The Dixiecrats were members of the States' Rights Democratic Party, which splintered from the Democratic Party in 1948. South Carolina governor Strom Thurmond speaks at the Democratic National Convention in Philadelphia in July 1948. Thurmond would head the Dixiecrat ticket opposing the Democrats shortly after the convention ended.
The faction consisted of malcontented southern delegates to the Democratic Party who protested the insertion of a civil rights plank in the party platform and U.S. president Harry S. Truman's advocacy of that plank. Before the convention southern delegates were dismayed by Truman's 1948 executive order to desegregate the armed forces. With that backdrop many southern delegates were already concerned as they headed to the 1948 Democratic convention.

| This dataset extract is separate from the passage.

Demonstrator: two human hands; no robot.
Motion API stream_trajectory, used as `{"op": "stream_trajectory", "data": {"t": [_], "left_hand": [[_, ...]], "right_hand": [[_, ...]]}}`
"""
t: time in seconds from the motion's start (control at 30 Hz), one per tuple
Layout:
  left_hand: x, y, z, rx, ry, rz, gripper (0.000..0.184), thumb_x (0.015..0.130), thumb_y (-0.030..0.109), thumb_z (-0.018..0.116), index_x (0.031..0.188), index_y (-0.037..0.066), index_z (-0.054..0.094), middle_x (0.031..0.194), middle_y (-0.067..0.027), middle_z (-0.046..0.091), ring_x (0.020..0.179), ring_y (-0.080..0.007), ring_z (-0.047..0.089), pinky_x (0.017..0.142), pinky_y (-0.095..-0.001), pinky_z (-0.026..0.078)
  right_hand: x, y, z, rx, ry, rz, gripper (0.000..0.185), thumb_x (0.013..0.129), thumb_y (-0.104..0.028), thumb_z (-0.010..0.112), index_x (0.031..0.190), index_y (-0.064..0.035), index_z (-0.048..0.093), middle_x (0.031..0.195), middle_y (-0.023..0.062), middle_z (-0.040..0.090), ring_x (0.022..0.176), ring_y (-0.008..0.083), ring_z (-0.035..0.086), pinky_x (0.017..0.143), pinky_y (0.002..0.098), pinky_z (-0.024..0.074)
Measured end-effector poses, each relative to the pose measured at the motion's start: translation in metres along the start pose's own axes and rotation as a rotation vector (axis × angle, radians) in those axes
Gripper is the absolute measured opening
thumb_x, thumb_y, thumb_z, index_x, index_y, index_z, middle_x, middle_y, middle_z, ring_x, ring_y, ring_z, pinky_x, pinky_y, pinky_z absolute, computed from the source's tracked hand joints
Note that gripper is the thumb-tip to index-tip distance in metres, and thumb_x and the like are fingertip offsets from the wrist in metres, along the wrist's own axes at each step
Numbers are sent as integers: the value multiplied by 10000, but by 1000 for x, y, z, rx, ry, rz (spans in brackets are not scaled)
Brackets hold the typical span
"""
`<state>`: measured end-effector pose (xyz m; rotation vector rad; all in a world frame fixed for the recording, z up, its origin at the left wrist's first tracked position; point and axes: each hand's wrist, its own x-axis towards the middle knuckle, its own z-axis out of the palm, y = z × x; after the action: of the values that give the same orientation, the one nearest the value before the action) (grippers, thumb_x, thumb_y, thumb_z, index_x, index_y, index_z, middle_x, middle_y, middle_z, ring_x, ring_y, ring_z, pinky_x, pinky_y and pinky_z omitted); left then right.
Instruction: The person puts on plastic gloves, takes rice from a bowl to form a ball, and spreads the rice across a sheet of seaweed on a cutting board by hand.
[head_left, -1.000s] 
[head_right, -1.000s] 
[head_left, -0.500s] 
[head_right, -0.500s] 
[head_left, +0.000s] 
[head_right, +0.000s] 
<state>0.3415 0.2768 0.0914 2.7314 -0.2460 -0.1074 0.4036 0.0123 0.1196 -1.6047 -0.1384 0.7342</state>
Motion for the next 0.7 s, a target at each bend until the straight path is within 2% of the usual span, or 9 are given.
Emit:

Regardless of the politics at the time, blacks got a really raw deal for fighting for both the Union and Confederacy. It's just the latter got an even worse deal.
originally posted by: seeker1963
a reply to: Willtell
You are truly ignorant for saying this black man is out of his mind. Who TF are you to speak for him white man??
originally posted by: eManym
Thousands of black people actually served in the Confederate army.
There were several thousand blacks that served as combat troops in the Confederate army and over a 100 thousand in support roles for the Confederate army.
For some time the Union army barred black enlistment.
Georgia's Governor Joseph E. Brown noted that "the country and the army are mainly dependent upon slave labor for support." CITATION[26] Journal of the Senate at an Extra Session of the General Assembly of the State of Georgia, Convened under the Proclamation of the Governor, March 25th, 1863, p. 6.